Records drawn from a dataset:
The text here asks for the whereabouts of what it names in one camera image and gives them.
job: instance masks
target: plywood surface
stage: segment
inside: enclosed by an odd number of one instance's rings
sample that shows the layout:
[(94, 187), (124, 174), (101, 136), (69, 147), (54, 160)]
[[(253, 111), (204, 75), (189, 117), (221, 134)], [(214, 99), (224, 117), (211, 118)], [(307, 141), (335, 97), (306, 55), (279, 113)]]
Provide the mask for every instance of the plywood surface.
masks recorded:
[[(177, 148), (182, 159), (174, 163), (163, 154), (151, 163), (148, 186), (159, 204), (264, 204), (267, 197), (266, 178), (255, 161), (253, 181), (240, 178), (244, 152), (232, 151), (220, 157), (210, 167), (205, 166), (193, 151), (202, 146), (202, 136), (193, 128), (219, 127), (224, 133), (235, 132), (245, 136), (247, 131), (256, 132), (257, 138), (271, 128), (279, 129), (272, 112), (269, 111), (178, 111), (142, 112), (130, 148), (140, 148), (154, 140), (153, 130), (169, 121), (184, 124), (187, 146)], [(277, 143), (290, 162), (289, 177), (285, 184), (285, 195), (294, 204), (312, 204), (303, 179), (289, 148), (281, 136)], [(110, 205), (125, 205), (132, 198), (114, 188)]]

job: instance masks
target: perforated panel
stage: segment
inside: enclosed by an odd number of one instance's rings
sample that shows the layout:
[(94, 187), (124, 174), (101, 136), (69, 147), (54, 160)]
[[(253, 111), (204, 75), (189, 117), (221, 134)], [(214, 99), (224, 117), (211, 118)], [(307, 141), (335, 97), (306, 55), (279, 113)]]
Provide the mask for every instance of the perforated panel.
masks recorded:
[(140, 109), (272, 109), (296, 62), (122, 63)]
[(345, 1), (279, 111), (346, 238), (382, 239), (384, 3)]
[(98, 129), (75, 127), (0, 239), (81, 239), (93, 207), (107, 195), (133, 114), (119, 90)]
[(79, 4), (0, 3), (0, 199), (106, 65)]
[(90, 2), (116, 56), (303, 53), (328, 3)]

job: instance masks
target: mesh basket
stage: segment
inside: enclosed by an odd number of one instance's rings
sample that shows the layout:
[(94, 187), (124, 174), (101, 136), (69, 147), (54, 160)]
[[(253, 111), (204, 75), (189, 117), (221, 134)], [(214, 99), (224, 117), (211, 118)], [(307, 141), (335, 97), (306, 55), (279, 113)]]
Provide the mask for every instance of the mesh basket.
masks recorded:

DIRECTIONS FOR THIS TASK: Every entry must be duplicated exactly as it stands.

REPLY TO THE EXERCISE:
The text here asks for the whereabouts of what it names in one camera image and gives them.
job: instance masks
target: plywood surface
stage: segment
inside: enclosed by an odd number of one instance's rings
sample that shows the layout:
[(94, 187), (124, 174), (101, 136), (69, 147), (54, 160)]
[[(253, 111), (204, 75), (189, 117), (221, 134)], [(214, 99), (224, 117), (211, 118)], [(307, 141), (335, 97), (306, 55), (279, 113)]]
Provide the mask for every instance of the plywood surface.
masks recorded:
[[(177, 148), (182, 159), (174, 163), (163, 154), (151, 163), (148, 186), (159, 204), (264, 204), (267, 197), (266, 178), (255, 161), (253, 181), (240, 178), (244, 152), (232, 151), (220, 157), (210, 167), (205, 166), (193, 151), (202, 146), (202, 136), (193, 128), (219, 127), (224, 133), (235, 132), (245, 136), (247, 131), (256, 132), (257, 138), (271, 128), (279, 129), (272, 112), (269, 111), (178, 111), (142, 112), (130, 148), (140, 148), (154, 140), (153, 130), (169, 121), (184, 124), (187, 146)], [(277, 143), (290, 162), (289, 177), (285, 184), (285, 195), (294, 204), (312, 204), (303, 179), (289, 148), (281, 136)], [(110, 205), (125, 205), (132, 198), (114, 188)]]

job: instance masks
target: perforated panel
stage: segment
inside: enclosed by an odd number of one instance's rings
sample that shows the layout:
[(94, 187), (124, 174), (101, 136), (69, 147), (54, 160)]
[[(253, 111), (204, 75), (189, 117), (221, 134)], [(214, 99), (224, 117), (211, 118)], [(307, 141), (335, 97), (306, 55), (279, 113)]]
Provide the mask for every instance of the perforated panel.
masks recorded:
[(140, 109), (272, 109), (296, 62), (122, 63)]
[(345, 1), (279, 111), (346, 238), (382, 239), (384, 3)]
[(98, 129), (75, 127), (0, 239), (81, 239), (93, 207), (107, 195), (133, 114), (119, 90)]
[(79, 4), (0, 3), (0, 199), (106, 65)]
[(90, 2), (116, 56), (303, 53), (328, 3)]

job: instance masks
target: mesh basket
stage: segment
inside: enclosed by an odd number of one instance's rings
sample that shows the layout:
[(94, 187), (124, 174), (101, 136), (69, 147), (54, 160)]
[[(253, 111), (204, 75), (189, 117), (221, 134)], [(214, 99), (224, 117), (211, 118)], [(307, 141), (335, 97), (306, 55), (279, 113)]]
Provide the mask for every instance of the mesh basket.
masks recorded:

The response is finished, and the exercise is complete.